Think tanks once had such studious, genteel atmospheres that they were known as “universities without students.” That era is long over, writes Tevi Troy, a senior fellow at the Hudson Institute, itself one of the older think tanks around. Many of these institutions now serve an array of functions, and an ability to wage partisan warfare is chief among them.
The nation’s oldest and most august think tanks, such as the Brookings Institution, established in 1916 in Washington, D.C., were founded out of a Progressive-era faith in the ability of experts to formulate superior public policies. As the federal government grew in the aftermath of the New Deal, think tanks proliferated, becoming critical sources of guidance for officials contending with an increasingly complex policymaking process.
Though some institutions had partisan tints, all were united in their remove from the messy business of politicking. Frustration with “this studied aloofness” led a band of right-leaning politicos to form the Heritage Foundation in 1973. Interested in determining the Republican agenda as much as informing it, Heritage saw more than 60 percent of its 2,000 policy recommendations adopted by the Reagan administration. The 1980s were boom times for conservative policy more broadly, as right-leaning academics gravitated toward the friendly atmosphere inside the Capital Beltway.
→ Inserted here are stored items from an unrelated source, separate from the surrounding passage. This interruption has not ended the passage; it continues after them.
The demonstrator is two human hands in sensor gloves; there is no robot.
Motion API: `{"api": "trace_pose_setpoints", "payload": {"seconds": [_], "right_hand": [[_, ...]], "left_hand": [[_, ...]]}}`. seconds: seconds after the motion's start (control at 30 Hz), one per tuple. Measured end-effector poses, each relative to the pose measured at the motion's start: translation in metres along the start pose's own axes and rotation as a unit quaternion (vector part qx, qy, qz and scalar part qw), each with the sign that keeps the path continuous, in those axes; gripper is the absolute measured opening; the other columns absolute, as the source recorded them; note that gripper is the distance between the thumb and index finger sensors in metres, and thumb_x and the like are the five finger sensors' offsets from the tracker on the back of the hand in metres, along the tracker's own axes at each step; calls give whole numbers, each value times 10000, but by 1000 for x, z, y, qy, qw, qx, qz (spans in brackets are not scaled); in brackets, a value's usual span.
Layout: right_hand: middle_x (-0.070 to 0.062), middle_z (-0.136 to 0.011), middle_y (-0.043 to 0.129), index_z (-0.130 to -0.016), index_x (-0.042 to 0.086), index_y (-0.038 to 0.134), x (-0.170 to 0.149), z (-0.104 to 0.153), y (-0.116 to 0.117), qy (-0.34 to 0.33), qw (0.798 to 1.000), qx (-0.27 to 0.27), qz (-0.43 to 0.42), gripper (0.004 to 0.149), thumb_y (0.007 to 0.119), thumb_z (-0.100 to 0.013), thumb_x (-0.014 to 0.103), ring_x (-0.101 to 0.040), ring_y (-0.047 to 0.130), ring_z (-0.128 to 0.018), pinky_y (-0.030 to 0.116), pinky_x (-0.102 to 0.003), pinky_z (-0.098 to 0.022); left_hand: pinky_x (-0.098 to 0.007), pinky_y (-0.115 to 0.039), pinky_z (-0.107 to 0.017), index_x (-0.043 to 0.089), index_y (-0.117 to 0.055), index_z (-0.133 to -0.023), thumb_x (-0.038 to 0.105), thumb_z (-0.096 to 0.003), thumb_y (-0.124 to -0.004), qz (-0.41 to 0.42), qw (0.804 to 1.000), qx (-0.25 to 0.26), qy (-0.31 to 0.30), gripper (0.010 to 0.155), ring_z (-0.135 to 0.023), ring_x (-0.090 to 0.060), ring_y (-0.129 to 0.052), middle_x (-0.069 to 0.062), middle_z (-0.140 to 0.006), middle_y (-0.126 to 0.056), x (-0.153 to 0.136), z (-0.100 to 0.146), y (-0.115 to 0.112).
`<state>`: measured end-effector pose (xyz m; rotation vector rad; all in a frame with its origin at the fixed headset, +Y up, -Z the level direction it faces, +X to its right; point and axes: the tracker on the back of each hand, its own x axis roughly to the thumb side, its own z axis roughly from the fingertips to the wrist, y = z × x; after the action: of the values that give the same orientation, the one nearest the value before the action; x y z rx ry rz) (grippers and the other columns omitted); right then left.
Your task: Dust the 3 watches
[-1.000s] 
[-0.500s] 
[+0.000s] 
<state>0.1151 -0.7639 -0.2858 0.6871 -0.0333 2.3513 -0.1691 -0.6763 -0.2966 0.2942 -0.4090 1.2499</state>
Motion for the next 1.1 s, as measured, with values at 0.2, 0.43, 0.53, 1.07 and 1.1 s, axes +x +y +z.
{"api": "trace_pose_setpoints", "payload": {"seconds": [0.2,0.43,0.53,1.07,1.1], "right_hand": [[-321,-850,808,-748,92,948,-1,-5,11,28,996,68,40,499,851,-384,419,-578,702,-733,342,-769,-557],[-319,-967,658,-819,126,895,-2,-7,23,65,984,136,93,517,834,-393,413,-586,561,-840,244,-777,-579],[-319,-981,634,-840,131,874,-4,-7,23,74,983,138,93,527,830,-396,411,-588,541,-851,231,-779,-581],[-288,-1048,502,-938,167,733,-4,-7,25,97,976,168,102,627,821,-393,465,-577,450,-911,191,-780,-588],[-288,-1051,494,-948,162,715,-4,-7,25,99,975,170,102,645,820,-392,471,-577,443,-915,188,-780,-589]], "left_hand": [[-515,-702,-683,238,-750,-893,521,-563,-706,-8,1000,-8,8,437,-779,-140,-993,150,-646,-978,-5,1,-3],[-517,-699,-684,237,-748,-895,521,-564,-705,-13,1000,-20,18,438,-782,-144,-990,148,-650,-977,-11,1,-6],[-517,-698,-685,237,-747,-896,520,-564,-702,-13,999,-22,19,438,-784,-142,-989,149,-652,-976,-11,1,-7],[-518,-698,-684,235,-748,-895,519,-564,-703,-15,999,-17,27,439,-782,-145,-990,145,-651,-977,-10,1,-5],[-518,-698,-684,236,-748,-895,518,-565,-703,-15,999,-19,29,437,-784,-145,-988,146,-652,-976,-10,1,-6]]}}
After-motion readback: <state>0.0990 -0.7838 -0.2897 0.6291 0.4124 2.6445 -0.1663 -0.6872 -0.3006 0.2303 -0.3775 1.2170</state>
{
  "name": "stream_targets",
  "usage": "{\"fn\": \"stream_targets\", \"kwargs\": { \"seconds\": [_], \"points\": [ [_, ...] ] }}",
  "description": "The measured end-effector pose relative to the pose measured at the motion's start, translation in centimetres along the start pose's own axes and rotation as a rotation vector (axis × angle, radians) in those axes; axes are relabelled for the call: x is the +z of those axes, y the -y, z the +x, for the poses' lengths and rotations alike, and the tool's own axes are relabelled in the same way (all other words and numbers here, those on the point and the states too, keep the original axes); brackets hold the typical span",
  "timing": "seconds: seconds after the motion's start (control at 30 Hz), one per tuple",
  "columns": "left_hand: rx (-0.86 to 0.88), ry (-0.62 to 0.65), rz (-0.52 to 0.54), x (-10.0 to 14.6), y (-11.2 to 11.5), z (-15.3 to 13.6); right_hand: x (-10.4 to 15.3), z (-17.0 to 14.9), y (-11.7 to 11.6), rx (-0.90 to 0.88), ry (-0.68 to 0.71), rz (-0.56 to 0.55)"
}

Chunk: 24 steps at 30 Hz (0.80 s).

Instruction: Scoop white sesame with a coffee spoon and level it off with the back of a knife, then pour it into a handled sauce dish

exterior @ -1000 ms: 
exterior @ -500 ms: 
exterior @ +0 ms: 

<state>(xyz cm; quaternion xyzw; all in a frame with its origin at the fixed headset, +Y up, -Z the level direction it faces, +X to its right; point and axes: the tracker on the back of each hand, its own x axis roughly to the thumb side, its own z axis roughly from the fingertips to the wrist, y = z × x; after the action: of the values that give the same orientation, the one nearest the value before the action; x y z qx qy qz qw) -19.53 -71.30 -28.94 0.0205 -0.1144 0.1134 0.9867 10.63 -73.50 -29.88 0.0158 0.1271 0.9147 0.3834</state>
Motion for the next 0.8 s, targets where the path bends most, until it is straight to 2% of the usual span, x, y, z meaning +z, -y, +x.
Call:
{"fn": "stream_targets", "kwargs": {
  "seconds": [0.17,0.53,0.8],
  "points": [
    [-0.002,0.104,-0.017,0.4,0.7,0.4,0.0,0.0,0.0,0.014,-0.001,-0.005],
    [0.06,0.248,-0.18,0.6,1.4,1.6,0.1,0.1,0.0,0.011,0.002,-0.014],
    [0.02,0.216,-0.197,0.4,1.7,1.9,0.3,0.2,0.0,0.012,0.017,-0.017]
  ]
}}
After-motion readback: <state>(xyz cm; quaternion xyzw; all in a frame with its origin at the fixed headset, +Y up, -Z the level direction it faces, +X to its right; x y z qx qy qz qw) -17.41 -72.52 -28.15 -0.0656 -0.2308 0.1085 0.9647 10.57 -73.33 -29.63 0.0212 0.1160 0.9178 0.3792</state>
“Lose an election, gain a think tank” has since become an adage as each departing administration creates a new crop of think tank derivatives, pushing up the number of think tanks and increasing their attention to “the formulation and advancement of political arguments.” There are now about 1,800 such institutions nationwide, in comparison to around 45 during World War II. Often they focus on single topics, such as Middle East policy or urban affairs. Some still produce rigorous research consumed at the top levels of government. But others also pump out rapid partisan responses to political events, provide safe harbor for former government officials when the political climate is unfavorable, and train like-minded activists in the arts of partisan warfare. The new priorities of the think tanks are reflected in their staffing: Among representative think tanks founded before 1960, 53 percent of scholars hold PhDs; among those founded after 1980, only 13 percent do, one study found.
Troy doesn't fault think tanks for their activist ways. Messaging has become integral to success in Washington. The real danger is that think tanks could shed their policy orientation completely, becoming nothing more than "part of the intellectual echo chamber of our politics."